→ **EXERCISE PROMPT**: Pull out every line below that holds the word "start".

→ **DATA**:
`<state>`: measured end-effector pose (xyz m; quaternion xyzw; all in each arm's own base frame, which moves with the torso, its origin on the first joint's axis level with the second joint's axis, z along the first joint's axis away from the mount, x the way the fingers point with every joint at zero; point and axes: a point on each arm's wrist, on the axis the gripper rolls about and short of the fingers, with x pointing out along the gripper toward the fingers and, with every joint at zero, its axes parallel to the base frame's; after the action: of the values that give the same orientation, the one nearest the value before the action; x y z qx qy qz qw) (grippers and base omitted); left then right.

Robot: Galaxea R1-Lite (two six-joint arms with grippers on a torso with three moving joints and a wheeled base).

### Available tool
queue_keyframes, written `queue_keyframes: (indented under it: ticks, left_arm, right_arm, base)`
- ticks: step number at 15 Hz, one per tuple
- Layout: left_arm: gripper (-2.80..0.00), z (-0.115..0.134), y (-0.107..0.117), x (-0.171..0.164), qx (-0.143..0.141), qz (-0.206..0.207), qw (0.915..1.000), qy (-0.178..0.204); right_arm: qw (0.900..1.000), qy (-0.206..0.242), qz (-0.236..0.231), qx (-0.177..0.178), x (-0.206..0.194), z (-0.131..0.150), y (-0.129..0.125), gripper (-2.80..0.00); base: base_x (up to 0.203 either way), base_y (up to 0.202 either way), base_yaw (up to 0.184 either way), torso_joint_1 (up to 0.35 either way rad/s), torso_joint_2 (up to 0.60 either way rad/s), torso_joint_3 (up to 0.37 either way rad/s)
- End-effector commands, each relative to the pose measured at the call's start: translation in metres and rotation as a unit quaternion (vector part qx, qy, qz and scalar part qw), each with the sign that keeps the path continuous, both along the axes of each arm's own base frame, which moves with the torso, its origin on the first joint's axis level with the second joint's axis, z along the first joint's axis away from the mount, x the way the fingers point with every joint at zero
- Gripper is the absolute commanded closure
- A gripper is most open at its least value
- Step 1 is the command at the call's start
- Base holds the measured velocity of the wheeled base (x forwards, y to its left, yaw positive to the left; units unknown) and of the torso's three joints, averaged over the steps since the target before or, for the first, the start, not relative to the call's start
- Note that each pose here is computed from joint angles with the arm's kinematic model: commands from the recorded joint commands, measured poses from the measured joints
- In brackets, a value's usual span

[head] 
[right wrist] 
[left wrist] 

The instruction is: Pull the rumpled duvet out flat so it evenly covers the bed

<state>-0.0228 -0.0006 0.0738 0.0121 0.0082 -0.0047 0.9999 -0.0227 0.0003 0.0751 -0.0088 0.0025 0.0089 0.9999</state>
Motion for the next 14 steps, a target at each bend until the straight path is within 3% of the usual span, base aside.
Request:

→ **EXERCISE OUTPUT**:
- End-effector commands, each relative to the pose measured at the call's start: translation in metres and rotation as a unit quaternion (vector part qx, qy, qz and scalar part qw), each with the sign that keeps the path continuous, both along the axes of each arm's own base frame, which moves with the torso, its origin on the first joint's axis level with the second joint's axis, z along the first joint's axis away from the mount, x the way the fingers point with every joint at zero
- Step 1 is the command at the call's start
- Base holds the measured velocity of the wheeled base (x forwards, y to its left, yaw positive to the left; units unknown) and of the torso's three joints, averaged over the steps since the target before or, for the first, the start, not relative to the call's start

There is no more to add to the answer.